The IMF in July delayed approval of a three-year, 550-million-euros loan for Bosnia – even though all conditions for it had been met – because Zvizdic and Novalic refused to sign the Letter of Intent until the vexed issue of the Coordinating Mechanism was agreed.
The IMF put on hold a previous, 33-month program worth around 720 million US dollars because of delayed reforms, and it eventually expired in June 2015.
Bosnian Presidency chair Izetbegovic said the meeting had resolved the most contentious matters.
“Today we solved all the questions that will open Bosnia’s path to the EU and also to the IMF arrangement. This was a good meeting, which is definitely an introduction to all future questions,” he said.
“I wish to emphasize gratitude to Izetbegovic and Dodik and other members of the two delegations for their willingness to agree on matters related to the continuation of the European path. They showed statesmanlike maturity,” Wigemark said.
EU Commissioner for Neighbourhood Policy and Enlargement Negotiations Johannes Hahn also welcomed the breakthrough. “Looking forward to the next steps ahead on country’s EU path,” Hahn wrote on social networks.

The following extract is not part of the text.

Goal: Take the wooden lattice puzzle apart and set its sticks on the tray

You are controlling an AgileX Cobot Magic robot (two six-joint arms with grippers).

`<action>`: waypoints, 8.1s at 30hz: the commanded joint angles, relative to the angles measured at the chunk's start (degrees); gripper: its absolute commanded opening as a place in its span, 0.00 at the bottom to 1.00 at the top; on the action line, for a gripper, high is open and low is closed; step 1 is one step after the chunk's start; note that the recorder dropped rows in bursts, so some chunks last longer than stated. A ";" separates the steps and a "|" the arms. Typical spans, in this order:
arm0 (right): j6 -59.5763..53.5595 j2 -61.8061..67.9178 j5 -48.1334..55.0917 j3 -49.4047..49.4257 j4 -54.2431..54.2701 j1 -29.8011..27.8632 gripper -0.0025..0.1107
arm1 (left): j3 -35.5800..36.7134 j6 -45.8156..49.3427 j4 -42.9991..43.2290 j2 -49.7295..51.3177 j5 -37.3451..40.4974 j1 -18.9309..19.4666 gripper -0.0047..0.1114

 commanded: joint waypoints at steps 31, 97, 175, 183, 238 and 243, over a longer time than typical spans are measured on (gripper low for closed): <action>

However, Bosnian Croat leader Dragan Covic, who was not present at the meeting, sounded a more cautious note, welcoming the signing of the IMF letter but still expressing concerns about the Coordinating Mechanism.
He said that the last version that Izetbegovic showed him was “not acceptable” for Bosnian Croats, and he would have to see the document before Bosnian Croats accepted it.
Tanja Topic, a Bosnian political analyst from the Friedrich Ebert Foundation told BIRN, was also cautious.
“The only progress we ever witness is when this country needs money. Then we have a deal,” Topic said.
“It is difficult to say to what extent the deal is viable. Experience tells us it might be just another deal that ends in fiasco…. It also showed how powerful the entities are, and how weak the state is,” she added.